**WHAT IS BEING ASKED**
Your copy should match the records below exactly, except for the pictures.

Records from a dataset:
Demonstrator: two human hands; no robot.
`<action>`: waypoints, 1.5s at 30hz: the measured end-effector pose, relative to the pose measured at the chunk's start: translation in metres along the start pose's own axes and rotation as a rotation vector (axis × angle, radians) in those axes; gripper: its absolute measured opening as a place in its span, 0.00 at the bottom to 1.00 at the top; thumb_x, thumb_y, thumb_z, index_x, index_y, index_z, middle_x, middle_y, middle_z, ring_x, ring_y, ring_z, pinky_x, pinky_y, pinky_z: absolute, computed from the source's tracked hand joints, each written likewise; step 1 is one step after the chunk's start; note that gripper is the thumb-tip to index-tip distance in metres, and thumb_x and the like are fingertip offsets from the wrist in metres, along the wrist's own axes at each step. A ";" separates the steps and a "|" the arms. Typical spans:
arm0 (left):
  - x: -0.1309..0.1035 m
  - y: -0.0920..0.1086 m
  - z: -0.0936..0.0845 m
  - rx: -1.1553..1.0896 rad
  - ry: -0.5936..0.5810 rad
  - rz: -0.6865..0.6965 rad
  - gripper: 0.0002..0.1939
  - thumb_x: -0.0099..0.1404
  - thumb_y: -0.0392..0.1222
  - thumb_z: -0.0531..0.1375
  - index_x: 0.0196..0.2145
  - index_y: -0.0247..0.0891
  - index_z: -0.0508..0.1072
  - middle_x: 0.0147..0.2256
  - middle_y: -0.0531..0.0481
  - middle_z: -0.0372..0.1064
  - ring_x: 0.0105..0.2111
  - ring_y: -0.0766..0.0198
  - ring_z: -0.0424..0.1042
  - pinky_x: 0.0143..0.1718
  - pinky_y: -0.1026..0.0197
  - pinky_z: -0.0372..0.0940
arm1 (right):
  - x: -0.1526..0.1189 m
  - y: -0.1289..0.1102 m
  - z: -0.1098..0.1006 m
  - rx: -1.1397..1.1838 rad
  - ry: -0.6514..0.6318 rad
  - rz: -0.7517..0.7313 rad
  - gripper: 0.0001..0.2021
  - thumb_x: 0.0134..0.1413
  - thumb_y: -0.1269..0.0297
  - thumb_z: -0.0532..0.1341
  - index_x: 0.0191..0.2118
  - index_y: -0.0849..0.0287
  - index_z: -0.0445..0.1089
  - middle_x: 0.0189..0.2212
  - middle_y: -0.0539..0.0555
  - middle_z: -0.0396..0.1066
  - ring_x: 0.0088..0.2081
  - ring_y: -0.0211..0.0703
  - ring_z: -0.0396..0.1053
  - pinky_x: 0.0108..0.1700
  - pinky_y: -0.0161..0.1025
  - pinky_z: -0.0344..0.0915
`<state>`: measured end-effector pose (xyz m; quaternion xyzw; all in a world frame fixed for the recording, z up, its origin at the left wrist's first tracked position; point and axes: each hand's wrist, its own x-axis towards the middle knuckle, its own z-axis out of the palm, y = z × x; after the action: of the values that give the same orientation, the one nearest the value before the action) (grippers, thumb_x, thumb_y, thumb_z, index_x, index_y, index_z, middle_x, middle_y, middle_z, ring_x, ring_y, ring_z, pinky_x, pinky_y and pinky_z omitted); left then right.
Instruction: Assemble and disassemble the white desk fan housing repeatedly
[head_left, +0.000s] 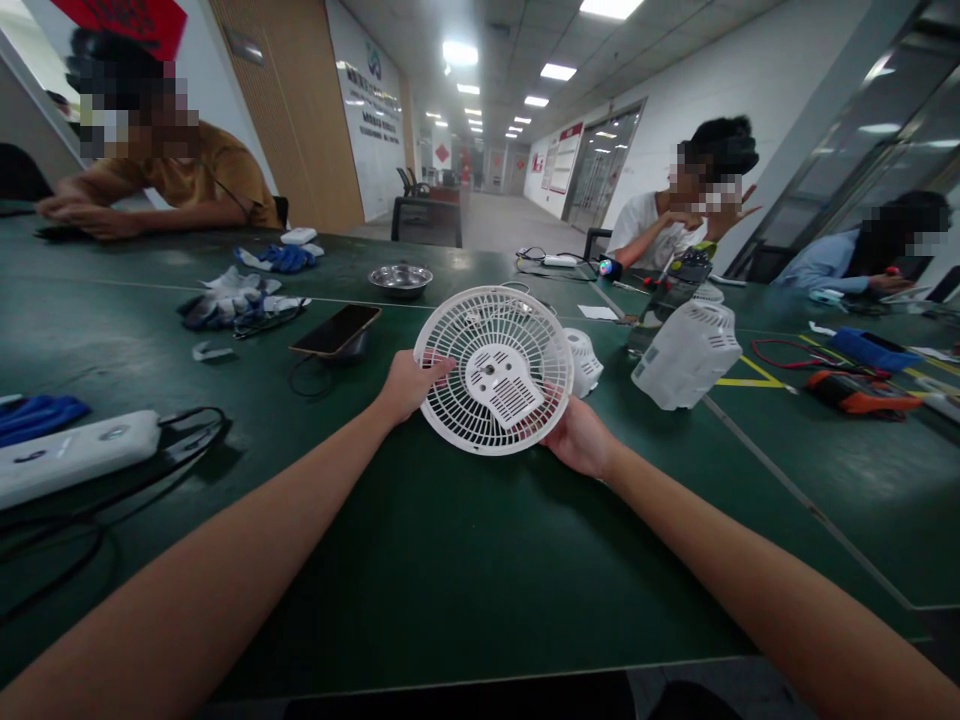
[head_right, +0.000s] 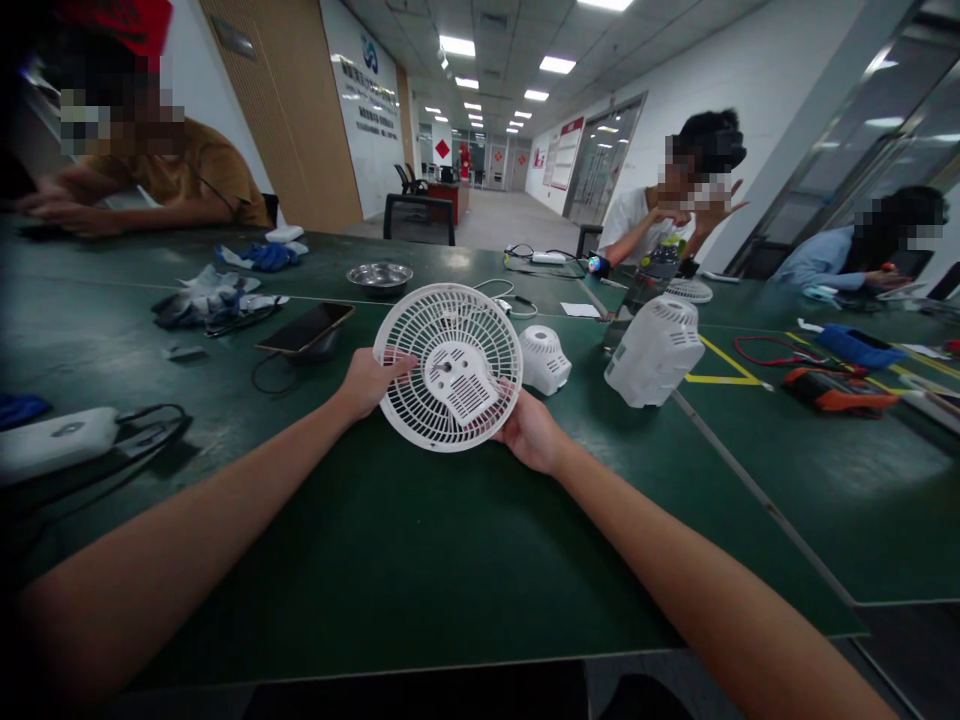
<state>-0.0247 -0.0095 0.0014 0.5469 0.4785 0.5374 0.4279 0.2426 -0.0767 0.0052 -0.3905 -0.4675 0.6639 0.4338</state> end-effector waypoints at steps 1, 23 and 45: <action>-0.001 0.000 0.000 0.015 0.021 0.031 0.07 0.58 0.39 0.72 0.32 0.34 0.79 0.30 0.45 0.77 0.32 0.55 0.77 0.38 0.53 0.73 | -0.002 0.000 0.003 0.043 -0.017 0.015 0.17 0.63 0.46 0.56 0.43 0.51 0.73 0.38 0.53 0.80 0.42 0.50 0.78 0.44 0.52 0.76; 0.010 -0.002 -0.012 -0.423 -0.346 -0.408 0.36 0.68 0.71 0.50 0.34 0.32 0.79 0.33 0.32 0.79 0.37 0.48 0.80 0.39 0.52 0.74 | -0.013 -0.012 -0.020 -0.573 0.324 -0.639 0.21 0.47 0.51 0.73 0.40 0.52 0.64 0.34 0.48 0.69 0.33 0.42 0.68 0.36 0.39 0.66; 0.009 -0.010 0.003 -0.224 -0.105 -0.219 0.06 0.62 0.36 0.67 0.37 0.32 0.80 0.33 0.44 0.80 0.30 0.62 0.78 0.35 0.60 0.74 | 0.016 -0.030 -0.096 -1.222 0.613 -0.746 0.35 0.44 0.53 0.69 0.59 0.57 0.63 0.57 0.63 0.66 0.57 0.60 0.65 0.61 0.59 0.61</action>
<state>-0.0222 0.0016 -0.0070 0.4675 0.4494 0.5084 0.5666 0.3324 -0.0292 0.0078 -0.5433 -0.7100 -0.0388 0.4463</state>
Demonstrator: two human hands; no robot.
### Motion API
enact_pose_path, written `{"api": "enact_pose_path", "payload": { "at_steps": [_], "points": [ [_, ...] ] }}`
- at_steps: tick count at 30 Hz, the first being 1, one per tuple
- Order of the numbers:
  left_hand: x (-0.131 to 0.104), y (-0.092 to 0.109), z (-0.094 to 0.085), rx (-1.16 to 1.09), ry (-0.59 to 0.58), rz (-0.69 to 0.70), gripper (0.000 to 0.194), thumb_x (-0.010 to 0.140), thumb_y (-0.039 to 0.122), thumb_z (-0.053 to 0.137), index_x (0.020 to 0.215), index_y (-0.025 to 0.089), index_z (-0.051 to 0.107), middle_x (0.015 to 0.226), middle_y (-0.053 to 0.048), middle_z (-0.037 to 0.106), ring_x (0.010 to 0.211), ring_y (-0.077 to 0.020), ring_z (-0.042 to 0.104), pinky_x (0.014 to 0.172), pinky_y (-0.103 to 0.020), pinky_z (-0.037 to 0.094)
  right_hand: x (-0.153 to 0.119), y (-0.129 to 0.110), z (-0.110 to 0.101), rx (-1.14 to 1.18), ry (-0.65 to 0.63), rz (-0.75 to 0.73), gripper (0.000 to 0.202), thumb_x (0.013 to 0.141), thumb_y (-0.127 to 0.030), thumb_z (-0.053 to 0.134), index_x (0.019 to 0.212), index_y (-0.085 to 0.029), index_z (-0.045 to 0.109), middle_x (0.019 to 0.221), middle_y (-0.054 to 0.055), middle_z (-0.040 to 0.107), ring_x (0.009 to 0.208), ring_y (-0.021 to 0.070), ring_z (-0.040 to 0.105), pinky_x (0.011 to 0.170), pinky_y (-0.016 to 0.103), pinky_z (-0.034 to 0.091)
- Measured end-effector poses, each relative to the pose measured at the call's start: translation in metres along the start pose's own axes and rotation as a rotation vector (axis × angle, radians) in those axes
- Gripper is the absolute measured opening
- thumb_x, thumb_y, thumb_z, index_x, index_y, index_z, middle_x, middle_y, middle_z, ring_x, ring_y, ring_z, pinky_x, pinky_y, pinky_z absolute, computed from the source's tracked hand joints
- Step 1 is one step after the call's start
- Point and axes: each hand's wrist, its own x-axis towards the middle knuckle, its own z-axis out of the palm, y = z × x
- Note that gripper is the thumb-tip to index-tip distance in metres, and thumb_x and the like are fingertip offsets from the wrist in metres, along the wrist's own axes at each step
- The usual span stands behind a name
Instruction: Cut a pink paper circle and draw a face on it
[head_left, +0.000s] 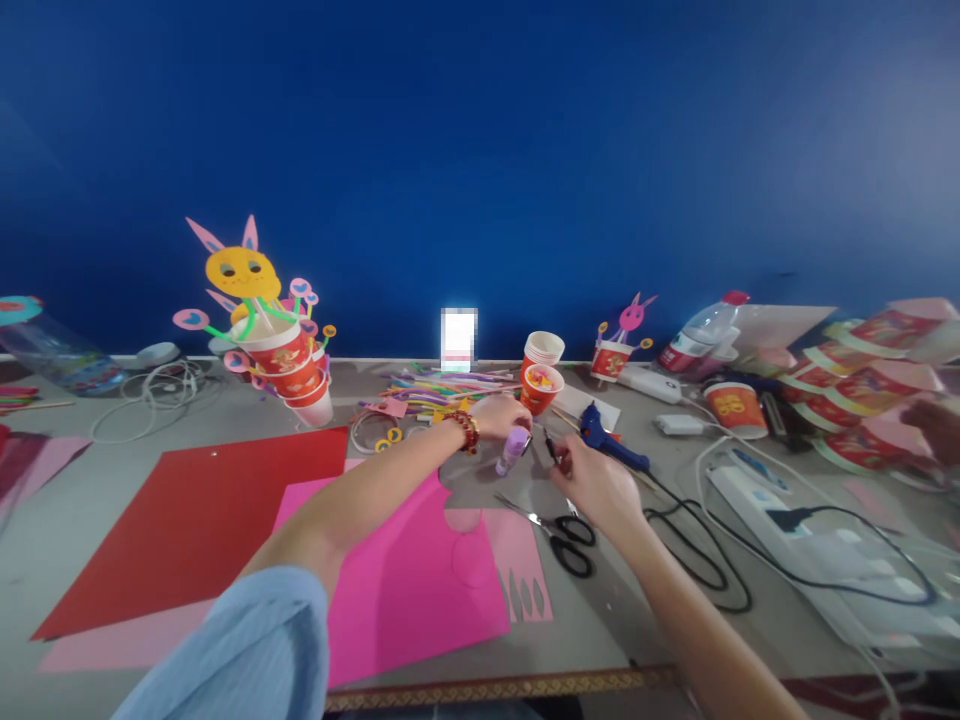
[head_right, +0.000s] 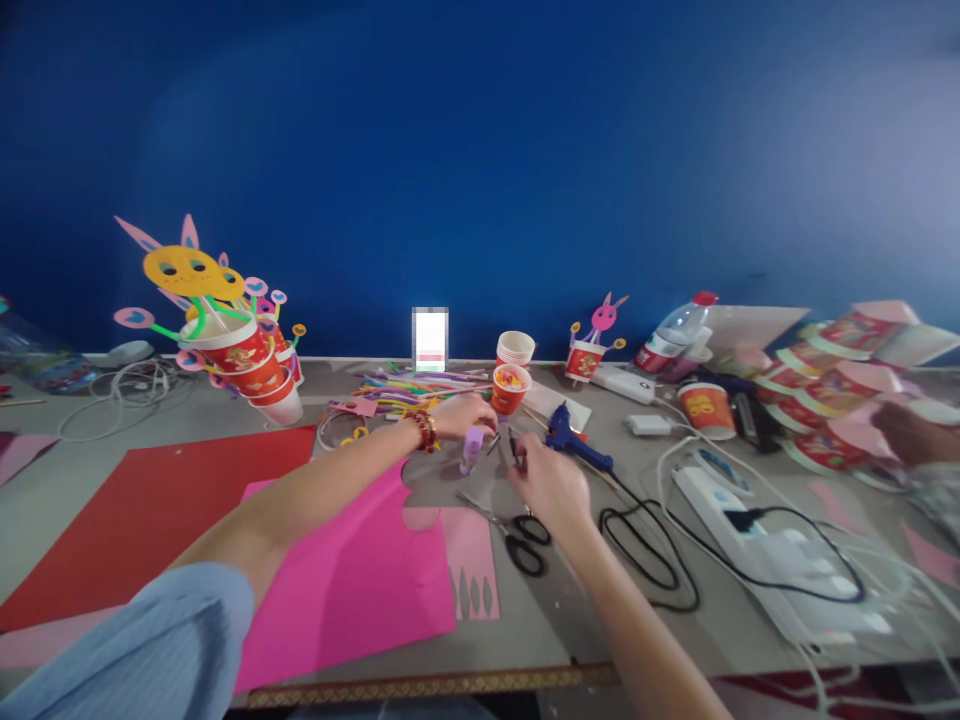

**ANSWER SPACE**
Demonstrator: two human hands; no robot.
`<action>`: waypoints, 1.5s at 30hz: the measured end-effector pose, relative to the pose measured at the chunk's start: translation in metres along the start pose's own axes and rotation as a rotation vector (axis × angle, radians) in those axes; gripper: its absolute measured opening as a place in its span, 0.00 at the bottom to 1.00 at the top; thumb_x, thumb_y, thumb_z, index_x, index_y, index_z, middle_x, middle_y, middle_z, ring_x, ring_y, ring_z, pinky_x, pinky_y, pinky_z: absolute, computed from the source's tracked hand joints, each written likewise; step 1 is one step after the chunk's start; note that gripper is the thumb-tip to index-tip distance in metres, and thumb_x and the like are fingertip offsets from the wrist in metres, along the wrist's own axes at each step. A ";" separates the steps and a "|" the arms. Typical spans:
arm0 (left):
  - x: -0.1309..0.1035 m
  - y: -0.0920..0.1086 m
  - z: -0.0936..0.0845 m
  - rx: -1.1553..1.0896 rad
  - ry: -0.5936..0.5810 rad
  - rz: -0.6865..0.6965 rad
  - gripper: 0.0002..0.1939
  - thumb_x: -0.0099..0.1404
  - thumb_y: -0.0392..0.1222
  - thumb_z: -0.0531..0.1375
  - index_x: 0.0196..0.2145
  - index_y: -0.0247..0.0891
  - index_z: -0.0508..0.1072
  - middle_x: 0.0147..0.2256
  - middle_y: -0.0531..0.0481
  - middle_z: -0.0372..0.1064
  - ring_x: 0.0105..0.2111
  - ring_y: -0.0766..0.0198
  - ring_z: -0.0424..0.1042
  - pinky_x: 0.0143..0.1718
  - pinky_y: -0.1026..0.0197
  - pinky_z: -0.0372..0.0940
arm1 (right):
  - x: -0.1526..0.1189 m
  - y: -0.1289..0.1102 m
  - z: -0.1098..0.1006 m
  - rx: -1.1397..1.1838 rad
  - ry: -0.6514..0.6318 rad
  - rz: -0.7517..0.7313 rad
  - gripper: 0.0001..0.2021
  - thumb_x: 0.0134..0.1413
  - thumb_y: -0.1269..0.0297
  - thumb_z: -0.0532..0.1341
  - index_x: 0.0191..0.2118
  - index_y: -0.0849..0.0287
  - index_z: -0.0445..0.1089
  - middle_x: 0.0189..0.2212
  - middle_y: -0.0539..0.0555
  - middle_z: -0.0396..0.1066
  - ring_x: 0.0088..0.2081
  - ring_y: -0.0211..0.0703
  - ring_z: -0.0396..0.1053
  - pinky_x: 0.0108..0.1700
  - pinky_y: -0.0161..0.1025
  - pinky_z: -0.0344..0.0915
`<state>`: measured end-effector pose (xyz m; quaternion xyzw; all in a world frame fixed for the recording, z up, its origin at the left wrist's first tracked position; point and axes: each hand's wrist, its own x-axis towards the middle knuckle, its own z-axis out of the palm, y = z × x; after the action: of the values that give the same orientation, the one nearest the value before the action) (grippers, thumb_x, thumb_y, thumb_z, index_x, index_y, index_z, middle_x, middle_y, middle_z, ring_x, ring_y, ring_z, pinky_x, pinky_y and pinky_z omitted); left then right.
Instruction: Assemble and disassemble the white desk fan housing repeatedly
[head_left, +0.000s] 
[head_right, +0.000s] 
<state>-0.0247 -0.0095 0.0014 0.5469 0.4785 0.5374 0.4279 0.2426 -0.0767 0.0052 -0.3905 -0.4675 0.6639 0.4338</state> end-effector waypoints at steps 1, 23 and 45: <action>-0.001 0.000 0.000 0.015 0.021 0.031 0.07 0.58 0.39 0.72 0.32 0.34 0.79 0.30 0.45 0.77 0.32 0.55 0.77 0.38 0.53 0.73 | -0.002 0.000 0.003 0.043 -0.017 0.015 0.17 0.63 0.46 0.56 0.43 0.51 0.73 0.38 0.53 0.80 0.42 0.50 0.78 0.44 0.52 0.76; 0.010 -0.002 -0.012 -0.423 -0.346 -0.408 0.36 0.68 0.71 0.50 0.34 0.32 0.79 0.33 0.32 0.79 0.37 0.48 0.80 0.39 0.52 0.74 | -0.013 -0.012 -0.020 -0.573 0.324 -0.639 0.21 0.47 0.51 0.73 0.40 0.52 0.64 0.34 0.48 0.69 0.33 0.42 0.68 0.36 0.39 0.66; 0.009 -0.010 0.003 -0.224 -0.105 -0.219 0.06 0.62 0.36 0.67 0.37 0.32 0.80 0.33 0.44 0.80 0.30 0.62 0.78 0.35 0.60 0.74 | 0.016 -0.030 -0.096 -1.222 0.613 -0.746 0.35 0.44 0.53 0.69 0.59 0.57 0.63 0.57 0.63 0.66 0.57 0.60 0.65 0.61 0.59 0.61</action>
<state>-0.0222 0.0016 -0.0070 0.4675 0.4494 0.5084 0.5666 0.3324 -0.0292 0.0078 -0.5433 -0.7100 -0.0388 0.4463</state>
Demonstrator: two human hands; no robot.
### Motion API
enact_pose_path, written `{"api": "enact_pose_path", "payload": { "at_steps": [_], "points": [ [_, ...] ] }}`
- at_steps: tick count at 30 Hz, the first being 1, one per tuple
- Order of the numbers:
  left_hand: x (-0.131 to 0.104), y (-0.092 to 0.109), z (-0.094 to 0.085), rx (-1.16 to 1.09), ry (-0.59 to 0.58), rz (-0.69 to 0.70), gripper (0.000 to 0.194), thumb_x (-0.010 to 0.140), thumb_y (-0.039 to 0.122), thumb_z (-0.053 to 0.137), index_x (0.020 to 0.215), index_y (-0.025 to 0.089), index_z (-0.051 to 0.107), middle_x (0.015 to 0.226), middle_y (-0.053 to 0.048), middle_z (-0.037 to 0.106), ring_x (0.010 to 0.211), ring_y (-0.077 to 0.020), ring_z (-0.042 to 0.104), pinky_x (0.014 to 0.172), pinky_y (-0.103 to 0.020), pinky_z (-0.037 to 0.094)
  right_hand: x (-0.153 to 0.119), y (-0.129 to 0.110), z (-0.110 to 0.101), rx (-1.14 to 1.18), ry (-0.65 to 0.63), rz (-0.75 to 0.73), gripper (0.000 to 0.202), thumb_x (0.013 to 0.141), thumb_y (-0.127 to 0.030), thumb_z (-0.053 to 0.134), index_x (0.019 to 0.212), index_y (-0.085 to 0.029), index_z (-0.045 to 0.109), middle_x (0.019 to 0.221), middle_y (-0.054 to 0.055), middle_z (-0.040 to 0.107), ring_x (0.009 to 0.208), ring_y (-0.021 to 0.070), ring_z (-0.040 to 0.105), pinky_x (0.011 to 0.170), pinky_y (-0.016 to 0.103), pinky_z (-0.034 to 0.091)
- Measured end-effector poses, each relative to the pose measured at the call's start: translation in metres along the start pose's own axes and rotation as a rotation vector (axis × angle, radians) in those axes
- Gripper is the absolute measured opening
- thumb_x, thumb_y, thumb_z, index_x, index_y, index_z, middle_x, middle_y, middle_z, ring_x, ring_y, ring_z, pinky_x, pinky_y, pinky_z absolute, computed from the source's tracked hand joints
- Step 1 is one step after the call's start
- Point and axes: each hand's wrist, its own x-axis towards the middle knuckle, its own z-axis out of the palm, y = z × x
- Note that gripper is the thumb-tip to index-tip distance in metres, and thumb_x and the like are fingertip offsets from the wrist in metres, along the wrist's own axes at each step
- The usual span stands behind a name
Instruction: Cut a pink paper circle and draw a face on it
[head_left, +0.000s] 
[head_right, +0.000s] 

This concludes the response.